Dataset content
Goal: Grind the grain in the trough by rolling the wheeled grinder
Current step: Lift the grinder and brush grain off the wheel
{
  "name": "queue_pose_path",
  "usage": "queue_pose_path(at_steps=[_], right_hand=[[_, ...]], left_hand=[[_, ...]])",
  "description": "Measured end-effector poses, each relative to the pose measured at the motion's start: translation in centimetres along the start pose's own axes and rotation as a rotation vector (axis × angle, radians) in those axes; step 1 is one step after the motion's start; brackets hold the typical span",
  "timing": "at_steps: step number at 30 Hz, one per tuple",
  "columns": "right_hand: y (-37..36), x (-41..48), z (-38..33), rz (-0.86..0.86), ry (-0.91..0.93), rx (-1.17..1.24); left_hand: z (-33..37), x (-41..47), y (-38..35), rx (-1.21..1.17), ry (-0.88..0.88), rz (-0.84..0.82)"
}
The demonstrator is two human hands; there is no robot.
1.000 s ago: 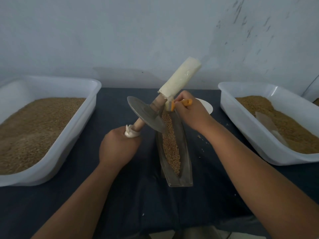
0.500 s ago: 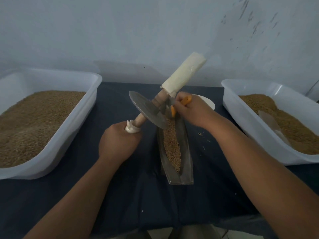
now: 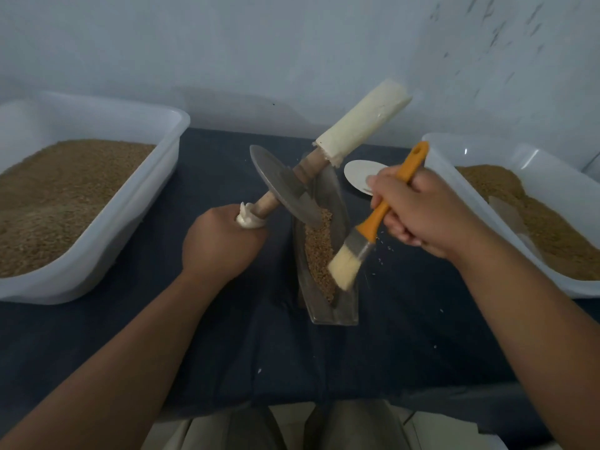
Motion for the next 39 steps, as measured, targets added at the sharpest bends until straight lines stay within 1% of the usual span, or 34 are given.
queue_pose_path(at_steps=[2, 3, 6, 8, 9, 10, 12, 13, 14, 17, 20, 21, 23, 25, 28, 31, 33, 35, 37, 39], right_hand=[[-1.4, -0.2, 0.6, -0.078, -0.013, -0.038], [-2.0, -0.2, 0.7, -0.079, -0.001, -0.077], [-2.8, 0.2, 0.0, 0.025, 0.092, -0.207], [-2.4, 0.6, -0.8, 0.088, 0.125, -0.202], [-2.1, 0.7, -1.0, 0.09, 0.122, -0.175], [-1.9, 0.8, -1.2, 0.063, 0.11, -0.144], [-2.2, 0.7, -1.1, -0.056, 0.085, -0.112], [-2.6, 0.6, -0.9, -0.102, 0.082, -0.124], [-2.9, 0.5, -0.8, -0.11, 0.093, -0.163], [-3.3, 0.5, -1.0, 0.025, 0.184, -0.343], [-2.3, 1.0, -1.3, 0.128, 0.183, -0.296], [-1.9, 1.1, -1.2, 0.126, 0.169, -0.262], [-2.0, 1.0, -1.0, 0.051, 0.15, -0.215], [-2.8, 0.6, -0.6, -0.006, 0.154, -0.227], [-3.2, 0.4, -0.4, 0.089, 0.208, -0.362], [-2.2, 0.4, -0.7, 0.172, 0.202, -0.339], [-1.7, 0.2, -0.9, 0.14, 0.183, -0.257], [-2.4, 0.1, -1.1, 0.046, 0.175, -0.224], [-3.4, 0.2, -1.3, 0.026, 0.215, -0.316], [-3.6, 0.3, -1.7, 0.075, 0.255, -0.43]], left_hand=[[0.0, 0.0, 0.0, 0.001, -0.003, 0.003], [0.0, 0.0, 0.0, 0.005, -0.006, 0.008], [-0.1, 0.1, -0.1, 0.015, -0.013, 0.015], [-0.1, 0.1, -0.1, 0.014, -0.014, 0.002], [-0.1, 0.1, -0.1, 0.011, -0.013, -0.005], [-0.1, 0.1, -0.1, 0.005, -0.01, -0.009], [-0.1, 0.1, -0.1, 0.001, -0.001, -0.008], [-0.2, 0.1, -0.1, 0.002, 0.003, -0.004], [-0.2, 0.2, -0.1, 0.002, 0.006, 0.0], [-0.3, 0.3, -0.2, 0.014, 0.018, 0.006], [-0.3, 0.3, -0.2, 0.017, 0.02, -0.002], [-0.2, 0.2, -0.2, 0.018, 0.018, -0.003], [-0.2, 0.2, -0.2, 0.022, 0.021, -0.002], [-0.1, 0.1, -0.3, 0.025, 0.024, 0.005], [0.0, 0.1, -0.2, 0.032, 0.013, 0.025], [0.1, 0.1, -0.3, 0.049, 0.006, 0.021], [0.0, 0.2, -0.3, 0.053, 0.007, 0.025], [-0.1, 0.2, -0.3, 0.056, 0.003, 0.031], [-0.1, 0.2, -0.3, 0.056, -0.001, 0.027], [-0.1, 0.3, -0.3, 0.059, -0.002, 0.026]])
Point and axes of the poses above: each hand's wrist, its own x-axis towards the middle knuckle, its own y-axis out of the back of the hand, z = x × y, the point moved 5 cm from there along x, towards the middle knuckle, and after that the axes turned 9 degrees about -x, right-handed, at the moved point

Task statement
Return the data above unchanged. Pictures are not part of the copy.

Answer space
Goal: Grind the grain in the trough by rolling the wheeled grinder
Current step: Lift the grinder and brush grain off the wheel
{
  "name": "queue_pose_path",
  "usage": "queue_pose_path(at_steps=[_], right_hand=[[_, ...]], left_hand=[[_, ...]])",
  "description": "Measured end-effector poses, each relative to the pose measured at the motion's start: translation in centimetres along the start pose's own axes and rotation as a rotation vector (axis × angle, radians) in those axes; step 1 is one step after the motion's start; brackets hold the typical span",
  "timing": "at_steps: step number at 30 Hz, one per tuple",
  "columns": "right_hand: y (-37..36), x (-41..48), z (-38..33), rz (-0.86..0.86), ry (-0.91..0.93), rx (-1.17..1.24); left_hand: z (-33..37), x (-41..47), y (-38..35), rx (-1.21..1.17), ry (-0.88..0.88), rz (-0.84..0.82)"
}
The demonstrator is two human hands; there is no robot.
1.000 s ago: 
0.500 s ago: 
now: 
Motion for the next 39 steps, as measured, targets added at the sharpest bends until straight lines stay within 1% of the usual span, or 34 are given.
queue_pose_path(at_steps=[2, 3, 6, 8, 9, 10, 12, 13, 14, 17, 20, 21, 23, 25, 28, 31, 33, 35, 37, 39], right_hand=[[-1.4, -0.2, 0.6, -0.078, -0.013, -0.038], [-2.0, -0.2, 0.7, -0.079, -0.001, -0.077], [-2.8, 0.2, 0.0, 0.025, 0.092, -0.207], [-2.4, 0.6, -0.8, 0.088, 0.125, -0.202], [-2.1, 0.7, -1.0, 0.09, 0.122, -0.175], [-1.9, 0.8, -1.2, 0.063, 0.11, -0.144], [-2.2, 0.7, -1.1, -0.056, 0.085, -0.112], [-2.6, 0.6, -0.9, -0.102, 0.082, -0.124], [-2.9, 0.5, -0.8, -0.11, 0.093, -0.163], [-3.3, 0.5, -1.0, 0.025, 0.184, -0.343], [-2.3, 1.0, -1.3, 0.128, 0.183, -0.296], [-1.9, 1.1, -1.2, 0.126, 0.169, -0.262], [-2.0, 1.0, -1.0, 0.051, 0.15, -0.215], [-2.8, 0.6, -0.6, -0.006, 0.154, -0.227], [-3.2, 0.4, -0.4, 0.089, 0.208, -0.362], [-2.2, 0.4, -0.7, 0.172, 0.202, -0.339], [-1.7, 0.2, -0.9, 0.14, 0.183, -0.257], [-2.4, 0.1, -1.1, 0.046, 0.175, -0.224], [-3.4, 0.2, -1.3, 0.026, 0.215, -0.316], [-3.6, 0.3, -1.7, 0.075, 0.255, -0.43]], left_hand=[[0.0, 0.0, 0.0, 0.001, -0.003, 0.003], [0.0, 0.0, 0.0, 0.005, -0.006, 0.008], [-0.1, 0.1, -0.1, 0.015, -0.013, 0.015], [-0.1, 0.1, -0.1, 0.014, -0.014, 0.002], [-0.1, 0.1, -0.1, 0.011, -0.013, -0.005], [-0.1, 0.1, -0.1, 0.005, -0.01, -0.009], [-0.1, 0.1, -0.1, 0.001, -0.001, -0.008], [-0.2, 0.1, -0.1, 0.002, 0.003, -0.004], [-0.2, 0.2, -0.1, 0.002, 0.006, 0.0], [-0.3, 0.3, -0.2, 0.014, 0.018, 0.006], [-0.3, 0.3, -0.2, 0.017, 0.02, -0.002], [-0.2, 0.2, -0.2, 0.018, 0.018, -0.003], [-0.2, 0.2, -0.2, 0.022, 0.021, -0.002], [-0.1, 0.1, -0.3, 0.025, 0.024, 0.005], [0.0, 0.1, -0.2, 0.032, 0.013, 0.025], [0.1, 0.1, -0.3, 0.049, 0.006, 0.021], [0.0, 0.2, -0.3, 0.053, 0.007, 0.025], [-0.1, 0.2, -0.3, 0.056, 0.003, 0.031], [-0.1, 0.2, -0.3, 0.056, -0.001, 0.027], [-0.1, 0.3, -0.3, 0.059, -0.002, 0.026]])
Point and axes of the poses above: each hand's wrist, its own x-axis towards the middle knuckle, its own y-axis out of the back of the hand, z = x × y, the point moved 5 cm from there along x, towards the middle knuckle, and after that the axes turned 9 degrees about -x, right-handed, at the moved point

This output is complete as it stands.